DL Life Logo April 27,2012 - - - - 113,953 AMERICANS ARE CANDIDATES ON THE UNOS TRANSPLANT WAIT LIST DL Life Logo 91,996 waiting for a kidney DL Life Logo 16,098 waiting for a liver DL Life Logo 1,269 waiting for a pancreasDL Life Logo 2,153 waiting for a Kidney-PancreasDL Life Logo 3,172 waiting for a heartDL Life Logo 1,632 waiting for a lungDL Life Logo 52 waiting for a heart-lungDL Life Logo 278 waiting for small bowelDL Life Logo One organ donor has the opportunity to save up to 8 lives DL Life Logo One tissue donor has the opportunity to save and -or enhance the lives of 50 or more individuals DL Life Logo You have the power to SAVE Lives by becoming an organ, eye and tissue donor, so what are you waiting for?

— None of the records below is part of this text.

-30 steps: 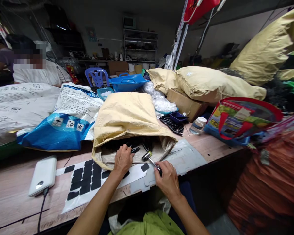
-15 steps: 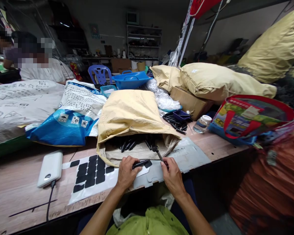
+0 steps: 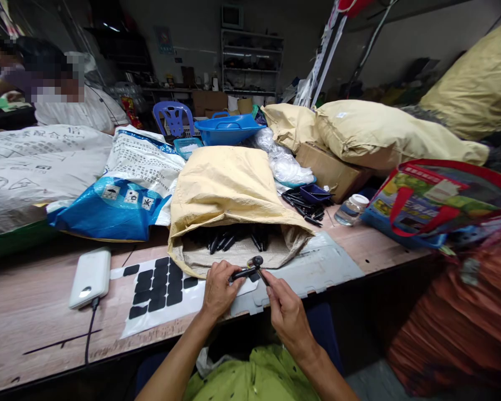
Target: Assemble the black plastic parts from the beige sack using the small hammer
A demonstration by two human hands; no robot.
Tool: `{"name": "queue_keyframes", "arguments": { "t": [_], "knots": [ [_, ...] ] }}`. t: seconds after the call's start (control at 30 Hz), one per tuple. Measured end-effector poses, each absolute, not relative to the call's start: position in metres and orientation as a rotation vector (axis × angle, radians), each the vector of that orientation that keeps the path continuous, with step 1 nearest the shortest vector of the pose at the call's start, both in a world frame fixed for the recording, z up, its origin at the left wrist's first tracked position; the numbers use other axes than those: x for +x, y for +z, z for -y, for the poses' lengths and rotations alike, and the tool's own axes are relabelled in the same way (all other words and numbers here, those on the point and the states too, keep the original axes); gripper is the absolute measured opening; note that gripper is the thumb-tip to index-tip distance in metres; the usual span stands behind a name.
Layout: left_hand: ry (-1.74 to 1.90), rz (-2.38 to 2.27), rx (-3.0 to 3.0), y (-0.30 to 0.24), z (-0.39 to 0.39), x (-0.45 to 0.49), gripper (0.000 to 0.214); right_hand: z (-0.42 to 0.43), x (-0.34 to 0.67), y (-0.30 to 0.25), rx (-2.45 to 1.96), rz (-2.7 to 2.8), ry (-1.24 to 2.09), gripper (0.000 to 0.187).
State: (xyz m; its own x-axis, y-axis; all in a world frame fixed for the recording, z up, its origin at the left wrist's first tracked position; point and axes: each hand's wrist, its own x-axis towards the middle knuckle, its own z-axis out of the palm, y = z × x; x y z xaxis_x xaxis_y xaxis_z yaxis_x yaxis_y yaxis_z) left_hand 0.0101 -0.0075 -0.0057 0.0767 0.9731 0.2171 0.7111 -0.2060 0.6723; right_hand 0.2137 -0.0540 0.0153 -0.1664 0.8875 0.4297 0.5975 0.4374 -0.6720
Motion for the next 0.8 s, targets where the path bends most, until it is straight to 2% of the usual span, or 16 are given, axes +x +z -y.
{"name": "queue_keyframes", "arguments": {
  "t": [0.43,0.6,0.8],
  "knots": [
    [0.912,-1.683,1.959,-0.004,0.007,0.010,0.013,0.056,0.203,0.018,-1.251,2.019,0.450,0.052],
    [0.908,-1.687,1.946,-0.003,0.007,0.010,0.010,0.054,0.201,0.014,-1.270,2.061,0.453,0.048],
    [0.923,-1.682,1.942,-0.005,0.007,0.010,0.016,0.031,0.221,0.021,-1.430,2.002,0.188,0.039]
  ]
}}
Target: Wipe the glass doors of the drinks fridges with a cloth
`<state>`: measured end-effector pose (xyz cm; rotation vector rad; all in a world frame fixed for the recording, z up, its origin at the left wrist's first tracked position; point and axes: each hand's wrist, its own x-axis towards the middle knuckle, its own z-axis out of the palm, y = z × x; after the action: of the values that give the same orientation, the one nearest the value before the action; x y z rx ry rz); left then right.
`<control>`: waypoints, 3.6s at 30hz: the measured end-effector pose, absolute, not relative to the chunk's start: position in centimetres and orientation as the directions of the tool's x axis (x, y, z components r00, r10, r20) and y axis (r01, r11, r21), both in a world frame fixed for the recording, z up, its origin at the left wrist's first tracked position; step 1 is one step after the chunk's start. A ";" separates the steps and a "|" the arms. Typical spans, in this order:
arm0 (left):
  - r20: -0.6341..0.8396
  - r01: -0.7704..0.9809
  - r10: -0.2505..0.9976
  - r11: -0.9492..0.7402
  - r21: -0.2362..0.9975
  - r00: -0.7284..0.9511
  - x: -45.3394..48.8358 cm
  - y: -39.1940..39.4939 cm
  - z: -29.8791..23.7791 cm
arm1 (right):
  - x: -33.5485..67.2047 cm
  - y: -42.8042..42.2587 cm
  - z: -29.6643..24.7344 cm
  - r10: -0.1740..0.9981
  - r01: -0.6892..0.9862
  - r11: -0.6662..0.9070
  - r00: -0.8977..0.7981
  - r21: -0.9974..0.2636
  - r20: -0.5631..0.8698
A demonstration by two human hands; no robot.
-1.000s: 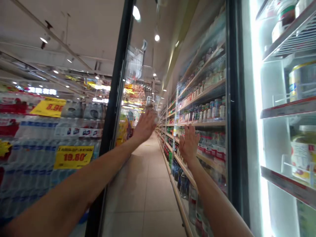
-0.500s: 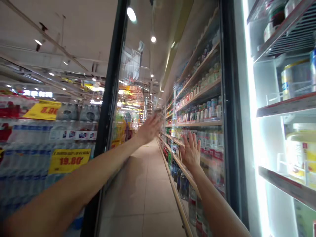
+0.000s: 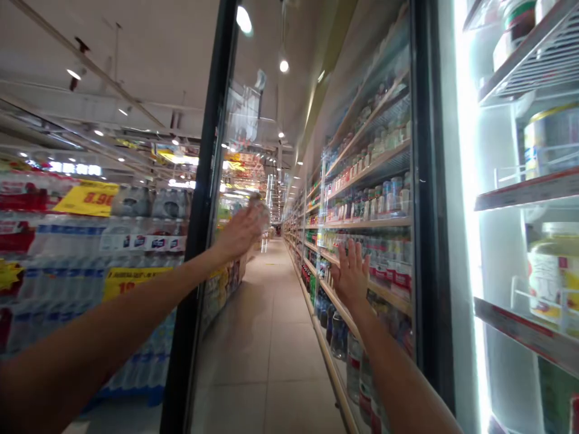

To learn how to register click HEREDL Life Logo

Sunday, February 19, 2012

Organs from less-than-ideal donors are saving patients' lives

Detroit Free Press | Patricia Anstett

After 2 1/2 years on Michigan's waiting list for a liver, Fredric Bennitt, who had gotten weaker and sicker, changed his mind about taking a less-than-perfect donor organ.

The liver he got last November at the University of Michigan came from someone who died of a heart attack, a donation considered somewhat riskier because organs of heart patients might go longer without a blood supply that affects the success of a transplant.

But with no increase in organ donations nationwide and not enough organs to go around, Americans must decide whether to take an organ from an older person or from someone with a chronic health issue. Bennitt, 63, was told another U-M patient declined the organ he got.